What the task asks :: Only lines containing the word "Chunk" are needed; pull them out of the material.

Data shown ::
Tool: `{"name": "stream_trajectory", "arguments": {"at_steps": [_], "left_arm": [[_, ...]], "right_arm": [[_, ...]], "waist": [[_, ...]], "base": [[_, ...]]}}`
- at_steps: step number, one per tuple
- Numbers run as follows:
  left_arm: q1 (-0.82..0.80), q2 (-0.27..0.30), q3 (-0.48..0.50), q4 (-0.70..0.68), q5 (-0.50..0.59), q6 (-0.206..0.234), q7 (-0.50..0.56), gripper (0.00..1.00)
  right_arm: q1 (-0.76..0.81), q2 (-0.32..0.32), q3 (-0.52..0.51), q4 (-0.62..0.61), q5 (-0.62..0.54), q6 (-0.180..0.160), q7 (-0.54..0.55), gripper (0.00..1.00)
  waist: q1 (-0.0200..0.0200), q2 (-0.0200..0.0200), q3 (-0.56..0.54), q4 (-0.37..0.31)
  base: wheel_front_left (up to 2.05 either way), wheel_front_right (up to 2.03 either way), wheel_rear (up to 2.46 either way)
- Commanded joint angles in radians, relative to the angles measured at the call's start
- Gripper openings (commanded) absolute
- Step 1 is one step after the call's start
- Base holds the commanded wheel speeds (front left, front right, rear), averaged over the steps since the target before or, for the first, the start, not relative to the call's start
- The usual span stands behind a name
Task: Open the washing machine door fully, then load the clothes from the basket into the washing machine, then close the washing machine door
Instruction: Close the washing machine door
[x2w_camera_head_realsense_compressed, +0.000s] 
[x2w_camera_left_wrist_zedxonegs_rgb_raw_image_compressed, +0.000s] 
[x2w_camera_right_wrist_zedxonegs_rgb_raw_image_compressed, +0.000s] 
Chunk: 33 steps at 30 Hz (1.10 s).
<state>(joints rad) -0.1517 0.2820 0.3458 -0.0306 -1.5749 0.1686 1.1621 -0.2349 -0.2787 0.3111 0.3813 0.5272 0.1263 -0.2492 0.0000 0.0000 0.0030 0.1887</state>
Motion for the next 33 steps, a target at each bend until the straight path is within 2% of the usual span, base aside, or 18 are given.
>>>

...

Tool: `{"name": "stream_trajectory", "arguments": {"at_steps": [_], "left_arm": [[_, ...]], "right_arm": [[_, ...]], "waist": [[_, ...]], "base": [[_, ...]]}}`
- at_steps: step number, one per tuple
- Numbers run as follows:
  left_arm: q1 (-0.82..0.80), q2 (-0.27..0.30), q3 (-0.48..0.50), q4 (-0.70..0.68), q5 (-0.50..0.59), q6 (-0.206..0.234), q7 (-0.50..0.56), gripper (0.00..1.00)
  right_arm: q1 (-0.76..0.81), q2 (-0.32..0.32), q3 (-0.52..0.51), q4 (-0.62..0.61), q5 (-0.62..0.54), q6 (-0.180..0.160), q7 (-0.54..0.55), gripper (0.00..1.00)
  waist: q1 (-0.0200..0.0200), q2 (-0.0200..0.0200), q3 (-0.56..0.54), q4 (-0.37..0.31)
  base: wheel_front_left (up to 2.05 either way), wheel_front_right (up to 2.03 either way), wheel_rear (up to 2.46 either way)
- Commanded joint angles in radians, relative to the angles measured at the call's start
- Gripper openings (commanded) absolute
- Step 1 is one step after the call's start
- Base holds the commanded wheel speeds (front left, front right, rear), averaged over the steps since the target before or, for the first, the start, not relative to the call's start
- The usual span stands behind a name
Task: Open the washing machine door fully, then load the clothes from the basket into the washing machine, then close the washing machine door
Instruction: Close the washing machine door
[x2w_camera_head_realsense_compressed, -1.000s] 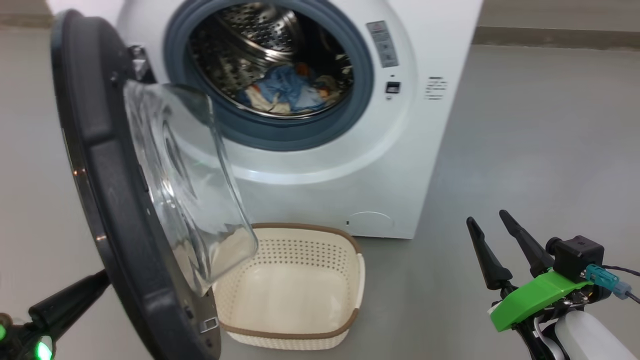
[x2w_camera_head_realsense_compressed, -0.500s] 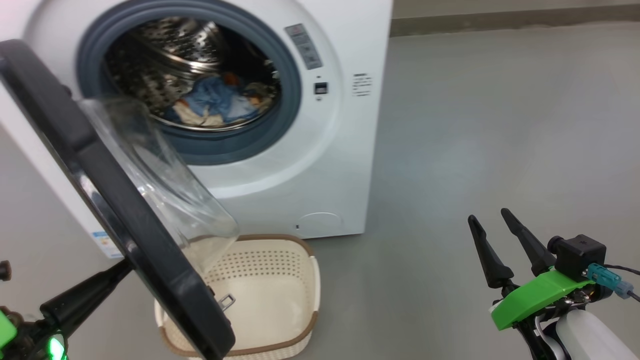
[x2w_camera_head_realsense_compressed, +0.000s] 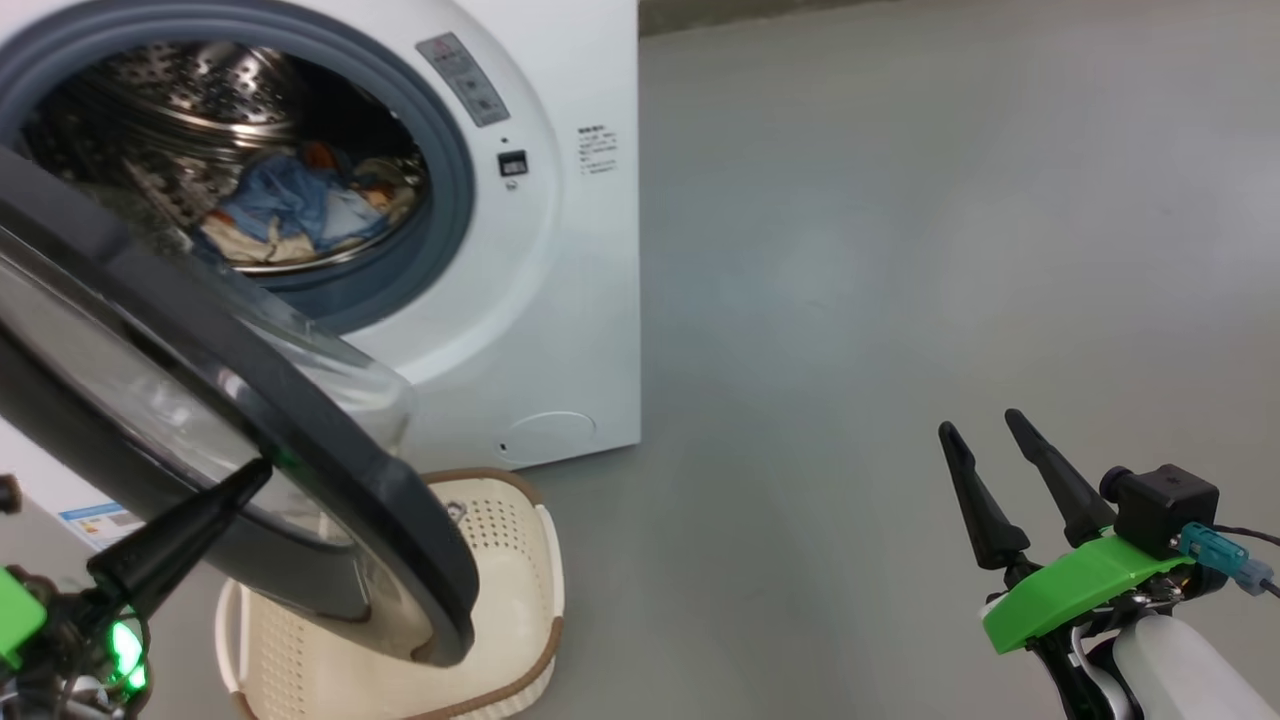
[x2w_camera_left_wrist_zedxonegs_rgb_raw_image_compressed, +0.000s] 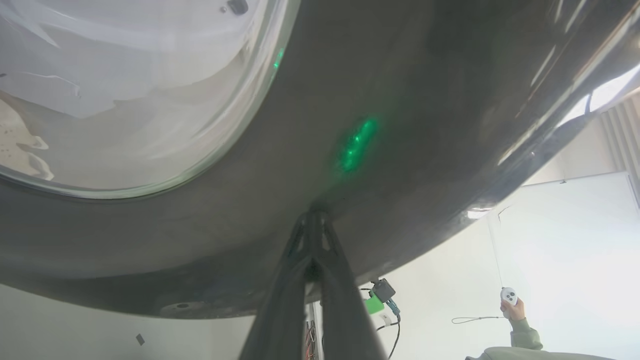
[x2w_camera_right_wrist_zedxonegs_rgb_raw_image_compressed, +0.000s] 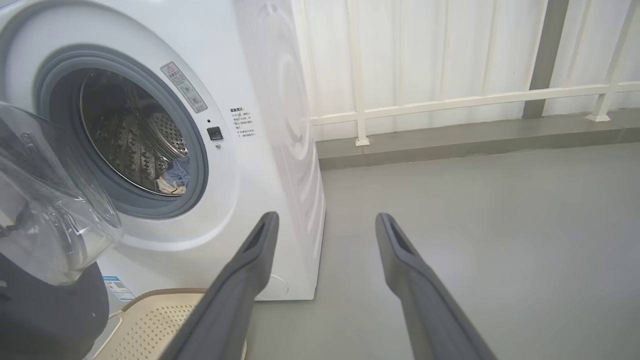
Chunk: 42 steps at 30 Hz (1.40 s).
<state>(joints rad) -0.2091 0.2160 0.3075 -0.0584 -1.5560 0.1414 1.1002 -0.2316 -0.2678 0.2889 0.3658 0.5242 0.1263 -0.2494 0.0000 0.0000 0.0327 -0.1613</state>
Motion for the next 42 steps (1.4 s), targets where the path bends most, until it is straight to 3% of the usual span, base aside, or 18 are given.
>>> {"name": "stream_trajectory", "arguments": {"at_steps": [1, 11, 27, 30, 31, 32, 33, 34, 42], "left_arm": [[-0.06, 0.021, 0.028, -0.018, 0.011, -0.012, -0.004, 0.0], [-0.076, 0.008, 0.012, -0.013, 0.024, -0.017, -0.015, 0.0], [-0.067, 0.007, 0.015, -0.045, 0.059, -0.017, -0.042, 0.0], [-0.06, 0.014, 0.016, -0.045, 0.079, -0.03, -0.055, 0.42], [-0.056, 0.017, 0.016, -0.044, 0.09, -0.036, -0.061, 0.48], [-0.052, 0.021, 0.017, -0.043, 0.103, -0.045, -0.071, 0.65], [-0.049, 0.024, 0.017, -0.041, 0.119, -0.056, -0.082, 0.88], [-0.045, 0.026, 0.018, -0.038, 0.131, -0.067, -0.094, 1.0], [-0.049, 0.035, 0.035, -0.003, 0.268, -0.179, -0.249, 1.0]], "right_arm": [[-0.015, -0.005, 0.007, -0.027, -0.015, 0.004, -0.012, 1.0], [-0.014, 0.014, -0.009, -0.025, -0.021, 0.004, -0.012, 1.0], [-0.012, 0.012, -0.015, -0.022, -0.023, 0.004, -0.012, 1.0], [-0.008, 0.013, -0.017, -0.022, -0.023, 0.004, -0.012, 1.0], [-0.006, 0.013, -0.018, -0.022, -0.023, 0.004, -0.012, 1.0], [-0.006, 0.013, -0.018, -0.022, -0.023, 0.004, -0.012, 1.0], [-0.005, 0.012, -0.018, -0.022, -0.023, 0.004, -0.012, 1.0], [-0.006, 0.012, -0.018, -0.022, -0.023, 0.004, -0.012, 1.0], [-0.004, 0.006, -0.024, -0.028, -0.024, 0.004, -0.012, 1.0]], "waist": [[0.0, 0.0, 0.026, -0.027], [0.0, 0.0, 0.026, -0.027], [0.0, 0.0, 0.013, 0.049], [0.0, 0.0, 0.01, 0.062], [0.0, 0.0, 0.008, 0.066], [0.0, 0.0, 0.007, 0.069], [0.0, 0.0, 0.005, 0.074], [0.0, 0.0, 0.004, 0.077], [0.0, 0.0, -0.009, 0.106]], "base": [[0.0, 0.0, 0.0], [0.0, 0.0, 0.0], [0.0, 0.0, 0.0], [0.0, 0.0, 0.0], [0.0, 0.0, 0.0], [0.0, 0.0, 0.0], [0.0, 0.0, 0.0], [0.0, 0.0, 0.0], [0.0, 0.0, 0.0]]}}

Task solution ::
Chunk: 33 steps at 30 Hz (1.10 s).
Chunk: 42 steps at 30 Hz (1.40 s).

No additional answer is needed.